My day at ‘Moving Up’ (A SPVS/VMPA CPD day hosted by Fiona Sims and Claire Stewart from Zoetis)

Kate Ellis RVN, Vale Vets and Vale Referrals An offer to attend a course aimed at the progression from a clinical to leadership role, seemed not only a gratifying recognition of my new position as Deputy Head Nurse, but also an opportunity to give me some tools to help me overcome my lack of leadership experience. My clinical role as RVN at a large referral hospital has developed over the past 6 months and I’ve seen my responsibilities grow to include staff training, clinical coaching, management of the nursing rota, stock control and first aid certification. So I arrived at the workshop in Milton Keynes hoping that by the end of the day I’d be better equipped to successfully introduce new ideas, gain acceptance from my colleagues/ friends, assign tasks and deliver constructive feedback when required. I’ve always found it easy and rewarding to give positive feedback, but I’ve found assertiveness and delegation less easy. Fiona Simms and Claire Stewart from Zoetis were our two course leaders, backed up by their boss, Nick Steele. Learning commenced with a look at the differences between leadership and management, with an analysis of our own leadership styles and the supportive styles needed to cope in a range of scenarios. We then moved on to the process of diagnosing performance via a selection of working models including the competency ladder, ‘horns and halos effect’ and the ‘skill vs. will’ matrix. Understanding performance followed, using tools such as the ‘BECKS’ model and methods for providing feedback such as the ‘STAR’ and ‘Johari feedback’ window. It sounds like a lot of jargon but in context and with lots of case study examples, it all made perfect sense! I met a range of people from within the profession, including senior nurses, head nurses, head receptionists, veterinary surgeons, practice managers, clinical managers and nurse managers. It was really useful and interesting to share experience with delegates who had years of experience, having worked their way up from auxiliary to head nurse and

to compare their experience to others who had entered their practice at a management level. Pebbles, from Ivy Lodge Vets who has the combined role of practice manager and head nurse, said she found the provision of frameworks and models very useful for dealing with staff performance, and said she would take back the idea of measuring ‘skill vs. Will’ levels.

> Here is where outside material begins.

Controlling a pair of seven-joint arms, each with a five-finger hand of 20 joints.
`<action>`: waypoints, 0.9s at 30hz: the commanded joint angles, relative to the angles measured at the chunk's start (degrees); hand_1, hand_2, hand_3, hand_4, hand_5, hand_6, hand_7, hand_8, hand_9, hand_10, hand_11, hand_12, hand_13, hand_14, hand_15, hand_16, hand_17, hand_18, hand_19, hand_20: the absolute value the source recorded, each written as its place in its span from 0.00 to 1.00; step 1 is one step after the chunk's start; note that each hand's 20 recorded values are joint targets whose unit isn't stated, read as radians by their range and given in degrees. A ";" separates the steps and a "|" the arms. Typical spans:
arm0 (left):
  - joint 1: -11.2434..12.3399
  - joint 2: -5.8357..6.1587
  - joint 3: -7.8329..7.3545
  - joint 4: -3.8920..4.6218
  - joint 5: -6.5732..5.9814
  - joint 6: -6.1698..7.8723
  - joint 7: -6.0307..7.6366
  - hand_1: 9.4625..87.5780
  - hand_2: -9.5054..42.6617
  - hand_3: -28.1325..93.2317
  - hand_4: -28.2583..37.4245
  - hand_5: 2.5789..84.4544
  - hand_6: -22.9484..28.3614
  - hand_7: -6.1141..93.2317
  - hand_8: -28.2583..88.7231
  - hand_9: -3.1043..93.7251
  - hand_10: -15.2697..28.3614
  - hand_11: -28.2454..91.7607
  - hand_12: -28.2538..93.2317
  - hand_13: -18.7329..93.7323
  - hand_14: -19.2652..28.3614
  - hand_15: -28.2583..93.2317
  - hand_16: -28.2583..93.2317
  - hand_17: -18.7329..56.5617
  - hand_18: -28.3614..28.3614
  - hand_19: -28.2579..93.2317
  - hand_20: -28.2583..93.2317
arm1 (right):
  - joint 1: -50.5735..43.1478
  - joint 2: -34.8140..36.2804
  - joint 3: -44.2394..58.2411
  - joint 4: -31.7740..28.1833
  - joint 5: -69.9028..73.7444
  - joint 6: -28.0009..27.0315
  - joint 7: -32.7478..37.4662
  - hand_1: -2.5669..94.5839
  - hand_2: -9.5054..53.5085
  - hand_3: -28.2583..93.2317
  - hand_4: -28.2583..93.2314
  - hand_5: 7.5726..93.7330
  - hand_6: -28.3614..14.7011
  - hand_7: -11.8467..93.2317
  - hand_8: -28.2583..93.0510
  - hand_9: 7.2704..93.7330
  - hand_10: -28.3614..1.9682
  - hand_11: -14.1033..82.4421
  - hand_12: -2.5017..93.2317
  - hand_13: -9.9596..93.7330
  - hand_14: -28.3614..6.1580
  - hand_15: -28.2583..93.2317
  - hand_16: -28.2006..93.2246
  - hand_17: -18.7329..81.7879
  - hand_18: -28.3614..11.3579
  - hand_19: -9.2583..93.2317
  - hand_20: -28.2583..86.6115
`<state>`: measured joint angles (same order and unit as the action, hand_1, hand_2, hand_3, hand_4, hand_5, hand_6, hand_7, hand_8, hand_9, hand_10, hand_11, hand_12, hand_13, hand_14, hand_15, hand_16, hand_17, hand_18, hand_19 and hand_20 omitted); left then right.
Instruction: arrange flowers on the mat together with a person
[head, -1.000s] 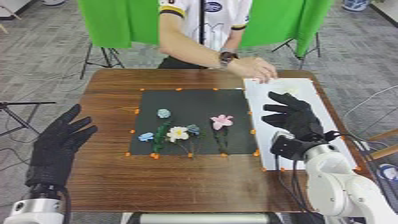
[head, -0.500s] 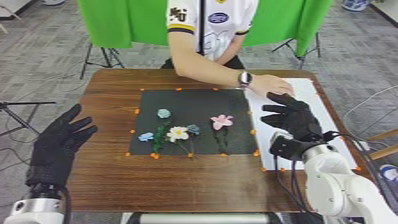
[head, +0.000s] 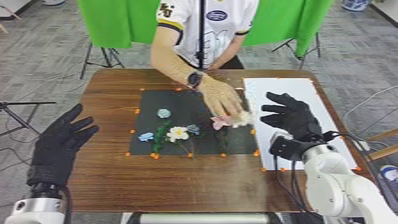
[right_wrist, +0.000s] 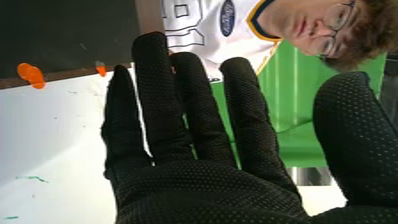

Discussing the day over lunch with Leanne, a head nurse, and Anne, a deputy head nurse both at Cromwell Veterinary Group, we agreed it was really good to hear from course leaders who obviously understood veterinary practice. Both said it had been an excellent refresher on management theory they’d been taught or read elsewhere, but what made it particularly good was the insight into how to adapt conventional leadership skills into a small business like a vet practice, which may not have the framework and structure of other larger organisations. Rachel, a head nurse for Vets4Pets, had travelled all the way from Liverpool for the course. It sounded as though she felt the trip was worthwhile as she described it as ‘a first of its kind’. She, like me, found it refreshing to know she is not the only one facing these challenges. Jon, a practice manager at Manor Veterinary Clinic, and one of the few men in the room, agreed that it was really valuable to get time out of practice to chat with other colleagues doing the same job. So did I achieve my objectives? I certainly feel more prepared to manage my new leadership role and feel more confident in my position as a veterinary nursing clinical coach. Identifying different models for providing feedback has helped me to understand the importance of providing clarity and structure. Recognising my own leadership style allowed me to relate to scenarios which I have already faced and hopefully I’ll be much better equipped to face similar challenges next time. To be honest, I had been expecting a day of daunting role-play scenarios but instead was pleasantly surprised by supportive and informative learning in a relaxed atmosphere. Jaqui from SPVS/VPMA Events told me that the course had sold out and I can see why - varied teaching styles, great speakers, group discussion, case studies, lunch and lots of tea, coffee and cookies would not be difficult to sell! But if you missed the first one, don’t despair, it will be repeated in Leeds on 5th November. Remember remember!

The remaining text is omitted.